=== Section Start ===
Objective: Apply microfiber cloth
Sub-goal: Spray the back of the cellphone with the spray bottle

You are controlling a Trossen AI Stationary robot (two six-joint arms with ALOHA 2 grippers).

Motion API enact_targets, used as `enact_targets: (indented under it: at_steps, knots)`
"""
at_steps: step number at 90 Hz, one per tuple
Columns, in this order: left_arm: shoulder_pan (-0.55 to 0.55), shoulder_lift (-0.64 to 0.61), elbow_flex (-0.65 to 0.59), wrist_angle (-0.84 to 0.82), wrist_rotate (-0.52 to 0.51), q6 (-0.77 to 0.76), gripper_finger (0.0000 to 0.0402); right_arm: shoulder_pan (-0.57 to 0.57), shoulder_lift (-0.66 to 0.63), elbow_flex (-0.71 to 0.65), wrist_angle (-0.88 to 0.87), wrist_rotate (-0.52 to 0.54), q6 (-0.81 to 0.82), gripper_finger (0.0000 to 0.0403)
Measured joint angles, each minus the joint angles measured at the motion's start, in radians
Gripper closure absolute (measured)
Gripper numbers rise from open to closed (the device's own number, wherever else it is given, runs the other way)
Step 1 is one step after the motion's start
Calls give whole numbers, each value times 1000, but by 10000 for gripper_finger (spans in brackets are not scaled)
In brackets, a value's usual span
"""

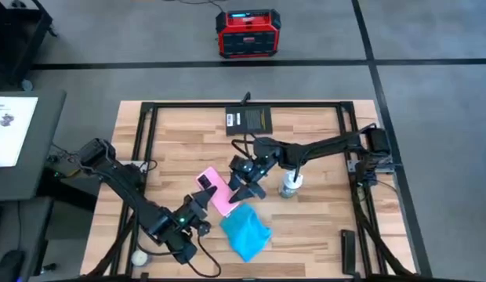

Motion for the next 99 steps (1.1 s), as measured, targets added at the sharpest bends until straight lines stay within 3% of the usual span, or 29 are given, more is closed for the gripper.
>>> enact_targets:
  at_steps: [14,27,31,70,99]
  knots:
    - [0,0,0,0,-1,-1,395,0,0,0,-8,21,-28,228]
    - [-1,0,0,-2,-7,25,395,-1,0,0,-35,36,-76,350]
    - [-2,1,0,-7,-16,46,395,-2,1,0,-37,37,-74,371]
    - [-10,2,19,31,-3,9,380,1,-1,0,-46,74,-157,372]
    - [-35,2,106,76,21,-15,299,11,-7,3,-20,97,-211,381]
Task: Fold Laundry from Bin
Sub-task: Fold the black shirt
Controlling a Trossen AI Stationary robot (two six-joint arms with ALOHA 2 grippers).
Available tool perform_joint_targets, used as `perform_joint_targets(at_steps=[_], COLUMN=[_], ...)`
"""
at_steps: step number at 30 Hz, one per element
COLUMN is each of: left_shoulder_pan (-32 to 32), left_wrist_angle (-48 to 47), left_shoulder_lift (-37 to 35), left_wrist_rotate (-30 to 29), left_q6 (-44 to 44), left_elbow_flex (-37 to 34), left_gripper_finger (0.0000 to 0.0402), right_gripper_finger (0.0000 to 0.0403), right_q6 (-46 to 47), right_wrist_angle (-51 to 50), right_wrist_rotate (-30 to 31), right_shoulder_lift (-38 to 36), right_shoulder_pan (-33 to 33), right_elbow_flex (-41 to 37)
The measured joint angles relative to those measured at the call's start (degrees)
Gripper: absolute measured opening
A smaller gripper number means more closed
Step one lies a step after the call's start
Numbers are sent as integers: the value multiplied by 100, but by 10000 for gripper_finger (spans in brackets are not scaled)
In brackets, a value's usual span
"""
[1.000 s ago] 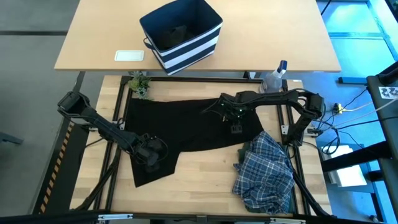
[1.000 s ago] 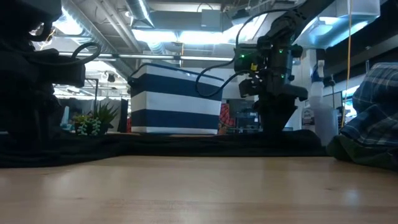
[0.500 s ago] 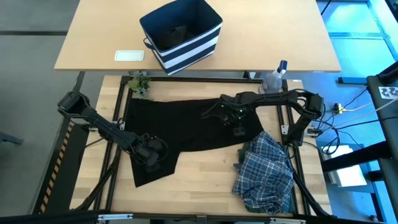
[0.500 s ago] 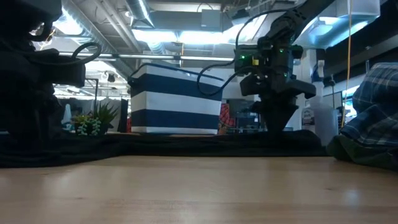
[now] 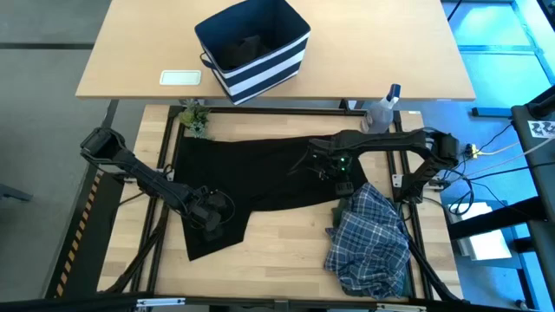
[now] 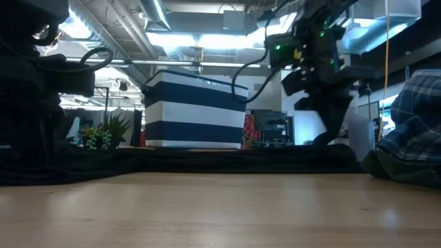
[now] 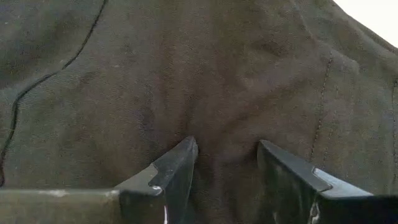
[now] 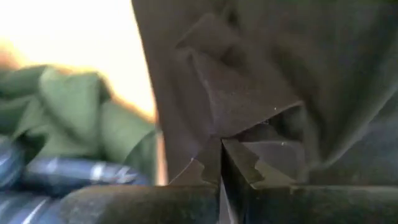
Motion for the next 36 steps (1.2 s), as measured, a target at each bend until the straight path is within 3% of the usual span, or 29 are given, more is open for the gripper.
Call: perform_joint_targets(at_steps=[8, 15, 26, 30, 36], left_shoulder_pan=[0, 0, 0, 0, -2], left_wrist_angle=[0, 0, -11, -12, -18], left_shoulder_lift=[0, 0, 0, 0, 0], left_wrist_rotate=[0, 0, 10, 13, 16], left_q6=[0, 0, -11, -6, -1], left_elbow_flex=[0, 2, 2, 2, 7], left_gripper_finger=[174, 174, 174, 174, 174], right_gripper_finger=[1, 1, 3, 22, 84], right_q6=[664, 1288, 1935, 2044, 2073], right_wrist_angle=[-1115, -1839, -2496, -2759, -2760], right_wrist_rotate=[-22, -493, -359, 2, 294], right_shoulder_lift=[-443, -613, -732, -738, -833], right_shoulder_pan=[476, 721, 833, 808, 808], right_elbow_flex=[0, 0, -2, -2, 98])
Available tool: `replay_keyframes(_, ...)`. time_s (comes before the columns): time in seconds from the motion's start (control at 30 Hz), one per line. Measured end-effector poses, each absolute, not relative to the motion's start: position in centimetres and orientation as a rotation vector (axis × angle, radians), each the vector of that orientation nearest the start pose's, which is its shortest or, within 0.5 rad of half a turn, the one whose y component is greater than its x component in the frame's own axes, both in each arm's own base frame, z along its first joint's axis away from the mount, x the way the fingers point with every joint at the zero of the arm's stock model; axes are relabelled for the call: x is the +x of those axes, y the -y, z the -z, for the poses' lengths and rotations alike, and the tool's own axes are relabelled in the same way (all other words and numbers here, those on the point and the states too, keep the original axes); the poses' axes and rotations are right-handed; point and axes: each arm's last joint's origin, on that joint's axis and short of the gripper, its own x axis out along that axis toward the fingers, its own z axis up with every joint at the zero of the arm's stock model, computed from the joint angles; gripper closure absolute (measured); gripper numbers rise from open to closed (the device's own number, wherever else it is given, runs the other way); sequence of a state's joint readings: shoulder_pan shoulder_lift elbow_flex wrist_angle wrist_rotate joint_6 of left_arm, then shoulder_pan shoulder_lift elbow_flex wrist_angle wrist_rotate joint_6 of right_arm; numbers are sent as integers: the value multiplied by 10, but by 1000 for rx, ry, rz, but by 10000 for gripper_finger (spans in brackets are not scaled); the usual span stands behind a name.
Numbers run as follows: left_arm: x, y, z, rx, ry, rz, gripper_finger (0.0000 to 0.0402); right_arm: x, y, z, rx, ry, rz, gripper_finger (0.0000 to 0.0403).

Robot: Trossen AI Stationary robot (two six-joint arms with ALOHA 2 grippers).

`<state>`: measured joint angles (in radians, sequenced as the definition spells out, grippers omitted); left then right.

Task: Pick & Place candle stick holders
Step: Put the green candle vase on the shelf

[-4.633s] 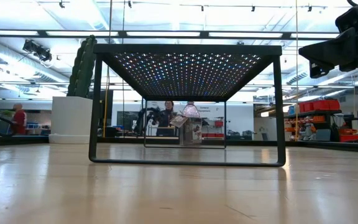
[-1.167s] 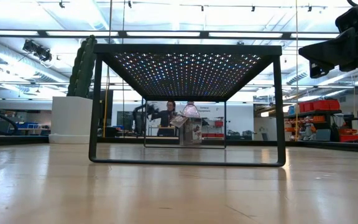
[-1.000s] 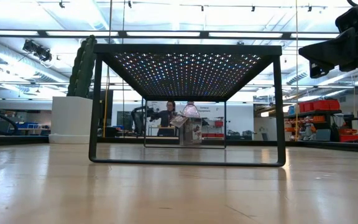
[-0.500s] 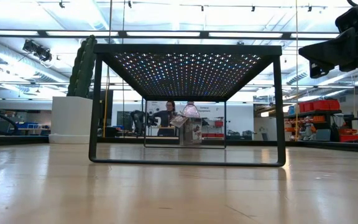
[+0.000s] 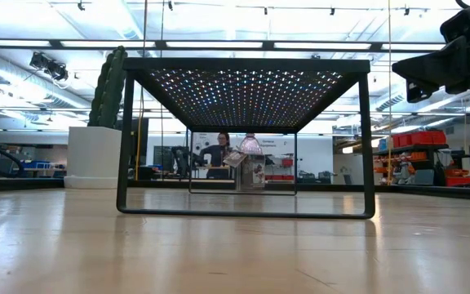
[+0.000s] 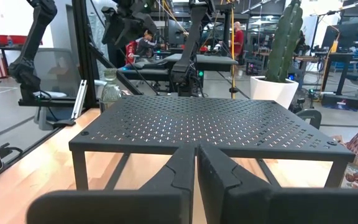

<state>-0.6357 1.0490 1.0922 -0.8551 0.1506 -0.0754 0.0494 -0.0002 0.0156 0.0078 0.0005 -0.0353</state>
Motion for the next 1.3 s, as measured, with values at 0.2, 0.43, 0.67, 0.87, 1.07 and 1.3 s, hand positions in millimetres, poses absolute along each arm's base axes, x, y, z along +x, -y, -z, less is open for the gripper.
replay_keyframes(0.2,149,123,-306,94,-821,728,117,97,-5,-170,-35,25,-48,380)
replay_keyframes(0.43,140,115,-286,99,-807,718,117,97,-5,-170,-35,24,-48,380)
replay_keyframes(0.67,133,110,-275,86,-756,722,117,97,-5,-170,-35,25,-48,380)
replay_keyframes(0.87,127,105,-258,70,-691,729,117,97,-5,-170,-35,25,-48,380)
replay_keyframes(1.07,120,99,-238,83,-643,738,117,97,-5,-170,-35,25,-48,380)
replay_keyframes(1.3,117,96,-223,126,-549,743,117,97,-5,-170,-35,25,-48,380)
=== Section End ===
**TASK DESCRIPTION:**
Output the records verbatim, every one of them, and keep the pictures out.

**TASK ANSWER:**
Objective: Apply microfiber cloth
Sub-goal: Spray the back of the cellphone with the spray bottle

You are controlling a Trossen AI Stationary robot (two six-joint arms with ALOHA 2 grippers).

Motion API enact_targets, used as `enact_targets: (indented under it: at_steps, knots)`
"""
at_steps: step number at 90 Hz, one per tuple
Columns, in this order: left_arm: shoulder_pan (-0.55 to 0.55), shoulder_lift (-0.64 to 0.61), elbow_flex (-0.65 to 0.59), wrist_angle (-0.84 to 0.82), wrist_rotate (-0.52 to 0.51), q6 (-0.77 to 0.76), gripper_finger (0.0000 to 0.0402); right_arm: shoulder_pan (-0.57 to 0.57), shoulder_lift (-0.66 to 0.63), elbow_flex (-0.71 to 0.65), wrist_angle (-0.88 to 0.87), wrist_rotate (-0.52 to 0.54), q6 (-0.81 to 0.82), gripper_finger (0.0000 to 0.0403)
Measured joint angles, each minus the joint angles measured at the motion's start, in radians
Gripper closure absolute (measured)
Gripper numbers rise from open to closed (the device's own number, wherever else it is given, runs the other way)
Step 1 is one step after the motion's start
Calls give whole numbers, each value times 1000, but by 10000 for gripper_finger (spans in brackets are not scaled)
In brackets, a value's usual span
"""


Motion for the next 99 steps (1.1 s), as measured, targets added at the sharpest bends until straight lines stay within 3% of the usual span, or 29 are given, more is closed for the gripper.
>>> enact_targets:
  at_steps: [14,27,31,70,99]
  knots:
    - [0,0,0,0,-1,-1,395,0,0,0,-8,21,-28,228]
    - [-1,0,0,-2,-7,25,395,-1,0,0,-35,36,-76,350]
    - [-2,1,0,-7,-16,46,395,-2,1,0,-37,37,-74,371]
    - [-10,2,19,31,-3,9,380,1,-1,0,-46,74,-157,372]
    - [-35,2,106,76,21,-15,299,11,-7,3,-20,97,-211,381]
Task: Fold Laundry from Bin
Sub-task: Fold the black shirt
Controlling a Trossen AI Stationary robot (two six-joint arms with ALOHA 2 grippers).
Available tool perform_joint_targets, used as `perform_joint_targets(at_steps=[_], COLUMN=[_], ...)`
"""
at_steps: step number at 30 Hz, one per element
COLUMN is each of: left_shoulder_pan (-32 to 32), left_wrist_angle (-48 to 47), left_shoulder_lift (-37 to 35), left_wrist_rotate (-30 to 29), left_q6 (-44 to 44), left_elbow_flex (-37 to 34), left_gripper_finger (0.0000 to 0.0402), right_gripper_finger (0.0000 to 0.0403), right_q6 (-46 to 47), right_wrist_angle (-51 to 50), right_wrist_rotate (-30 to 31), right_shoulder_lift (-38 to 36), right_shoulder_pan (-33 to 33), right_elbow_flex (-41 to 37)
The measured joint angles relative to those measured at the call's start (degrees)
Gripper: absolute measured opening
A smaller gripper number means more closed
Step one lies a step after the call's start
Numbers are sent as integers: the value multiplied by 100, but by 10000 for gripper_finger (spans in brackets are not scaled)
In brackets, a value's usual span
"""
[1.000 s ago] 
[1.000 s ago] 
[0.500 s ago] 
[0.500 s ago] 
[now] 
[now] 
[now] 
[now] 
Motion for the next 36 steps (1.2 s), as measured, a target at each bend until the straight path is within 3% of the usual span, or 29 are given, more is open for the gripper.
Call: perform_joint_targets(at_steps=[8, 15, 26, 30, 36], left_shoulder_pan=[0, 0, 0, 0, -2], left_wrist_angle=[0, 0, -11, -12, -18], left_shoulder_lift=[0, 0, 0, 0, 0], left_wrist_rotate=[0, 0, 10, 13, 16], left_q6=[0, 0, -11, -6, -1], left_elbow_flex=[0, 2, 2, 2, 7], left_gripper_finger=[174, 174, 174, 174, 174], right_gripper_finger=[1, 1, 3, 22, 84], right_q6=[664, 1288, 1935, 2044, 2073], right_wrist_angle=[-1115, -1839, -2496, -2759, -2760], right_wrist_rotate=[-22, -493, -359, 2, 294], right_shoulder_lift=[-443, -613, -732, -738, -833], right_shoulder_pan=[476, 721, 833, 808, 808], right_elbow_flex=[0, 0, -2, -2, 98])
Available tool: `replay_keyframes(_, ...)`. time_s (comes before the columns): time in seconds from the motion's start (control at 30 Hz), one per line. Measured end-effector poses, each absolute, not relative to the motion's start: position in centimetres and orientation as a rotation vector (axis × angle, radians), each the vector of that orientation nearest the start pose's, which is its shortest or, within 0.5 rad of half a turn, the one whose y component is greater than its x component in the frame's own axes, both in each arm's own base frame, z along its first joint's axis away from the mount, x the way the fingers point with every joint at the zero of the arm's stock model; axes are relabelled for the call: x is the +x of those axes, y the -y, z the -z, for the poses' lengths and rotations alike, and the tool's own axes are relabelled in the same way (all other words and numbers here, those on the point and the states too, keep the original axes); the poses' axes and rotations are right-handed; point and axes: each arm's last joint's origin, on that joint's axis and short of the gripper, its own x axis out along that axis toward the fingers, its own z axis up with every joint at the zero of the arm's stock model, computed from the joint angles; gripper closure absolute (measured); gripper numbers rise from open to closed (the device's own number, wherever else it is given, runs the other way); sequence of a state's joint readings: shoulder_pan shoulder_lift elbow_flex wrist_angle wrist_rotate joint_6 of left_arm, then shoulder_pan shoulder_lift elbow_flex wrist_angle wrist_rotate joint_6 of right_arm; numbers are sent as integers: the value multiplied by 10, but by 1000 for rx, ry, rz, but by 10000 for gripper_finger (spans in brackets are not scaled); the usual span stands behind a name.
Numbers run as follows: left_arm: x, y, z, rx, ry, rz, gripper_finger (0.0000 to 0.0402); right_arm: x, y, z, rx, ry, rz, gripper_finger (0.0000 to 0.0403).

Robot: Trossen AI Stationary robot (two six-joint arms with ALOHA 2 grippers).

`<state>`: measured joint angles (in radians, sequenced as the definition spells out, grippers omitted); left then right.

Task: Pick & Place candle stick holders
Step: Put the green candle vase on the shelf

[-4.633s] 
[-1.167s] 
[-1.000s] 
[-0.500s] 
[+0.000s] 
[+0.000s] 

<state>-0.6357 1.0490 1.0922 -0.8551 0.1506 -0.0754 0.0494 -0.0002 0.0156 0.0078 0.0005 -0.0353</state>
Motion for the next 1.3 s, as measured, with values at 0.2, 0.43, 0.67, 0.87, 1.07 and 1.3 s, hand positions in millimetres, poses absolute along each arm's base axes, x, y, z along +x, -y, -z, less is open for the gripper.
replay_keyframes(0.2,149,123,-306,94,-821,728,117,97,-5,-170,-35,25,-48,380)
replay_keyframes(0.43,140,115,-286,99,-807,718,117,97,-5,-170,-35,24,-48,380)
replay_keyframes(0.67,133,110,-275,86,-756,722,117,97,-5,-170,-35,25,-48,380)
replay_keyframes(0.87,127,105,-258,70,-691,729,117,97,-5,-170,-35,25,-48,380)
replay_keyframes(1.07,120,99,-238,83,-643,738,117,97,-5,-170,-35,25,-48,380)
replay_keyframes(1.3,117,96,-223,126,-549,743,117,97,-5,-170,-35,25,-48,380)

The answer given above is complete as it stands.